Requirement:
Go through the listing below and say how many lines contain "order"; write nothing but the number.

Input data:

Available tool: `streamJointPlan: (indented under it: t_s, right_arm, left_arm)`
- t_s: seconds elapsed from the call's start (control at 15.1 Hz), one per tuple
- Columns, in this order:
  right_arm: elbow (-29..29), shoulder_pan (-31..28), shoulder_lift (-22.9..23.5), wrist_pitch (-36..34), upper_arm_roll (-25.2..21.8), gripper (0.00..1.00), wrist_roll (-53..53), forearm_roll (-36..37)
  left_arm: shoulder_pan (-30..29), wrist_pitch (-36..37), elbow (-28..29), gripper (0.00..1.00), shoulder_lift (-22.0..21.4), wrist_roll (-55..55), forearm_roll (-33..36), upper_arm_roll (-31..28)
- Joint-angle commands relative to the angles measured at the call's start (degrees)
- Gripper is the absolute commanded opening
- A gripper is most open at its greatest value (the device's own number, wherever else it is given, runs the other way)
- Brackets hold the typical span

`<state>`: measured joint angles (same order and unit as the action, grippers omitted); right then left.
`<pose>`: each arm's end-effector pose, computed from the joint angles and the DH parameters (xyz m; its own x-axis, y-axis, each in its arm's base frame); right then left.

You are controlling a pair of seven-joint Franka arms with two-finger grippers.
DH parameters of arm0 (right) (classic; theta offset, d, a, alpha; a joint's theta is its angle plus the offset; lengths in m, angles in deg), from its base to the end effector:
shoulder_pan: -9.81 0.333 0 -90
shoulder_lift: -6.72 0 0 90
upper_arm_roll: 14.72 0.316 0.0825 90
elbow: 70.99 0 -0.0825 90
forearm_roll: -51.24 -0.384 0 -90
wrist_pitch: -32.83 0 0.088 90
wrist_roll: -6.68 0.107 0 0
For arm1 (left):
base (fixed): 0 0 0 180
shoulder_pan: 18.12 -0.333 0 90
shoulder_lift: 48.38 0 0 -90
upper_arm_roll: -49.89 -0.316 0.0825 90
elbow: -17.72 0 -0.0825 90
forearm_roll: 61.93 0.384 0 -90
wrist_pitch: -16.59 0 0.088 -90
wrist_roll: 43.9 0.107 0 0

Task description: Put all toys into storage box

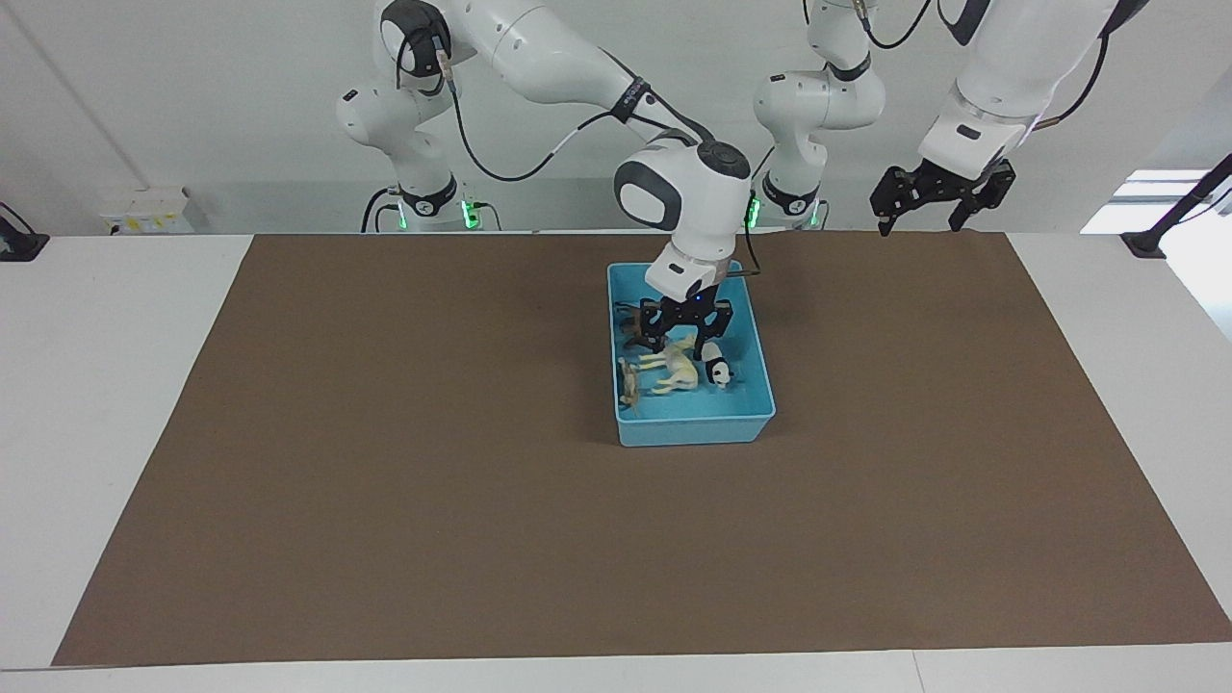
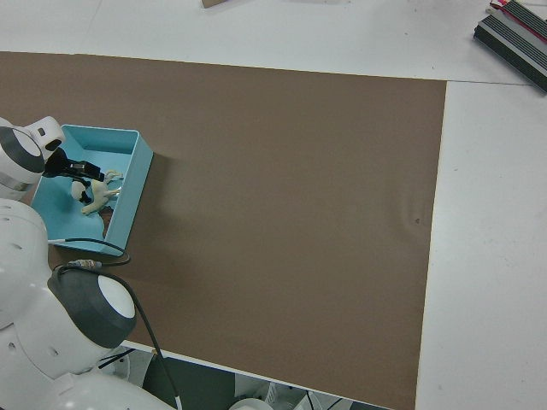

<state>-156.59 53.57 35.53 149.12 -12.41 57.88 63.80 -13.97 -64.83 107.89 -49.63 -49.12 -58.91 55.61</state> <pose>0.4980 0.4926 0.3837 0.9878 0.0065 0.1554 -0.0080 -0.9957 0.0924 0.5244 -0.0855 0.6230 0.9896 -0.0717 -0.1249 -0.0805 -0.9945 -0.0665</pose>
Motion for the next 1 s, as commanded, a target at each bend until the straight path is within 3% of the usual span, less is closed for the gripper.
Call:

Answer to this exercise:
2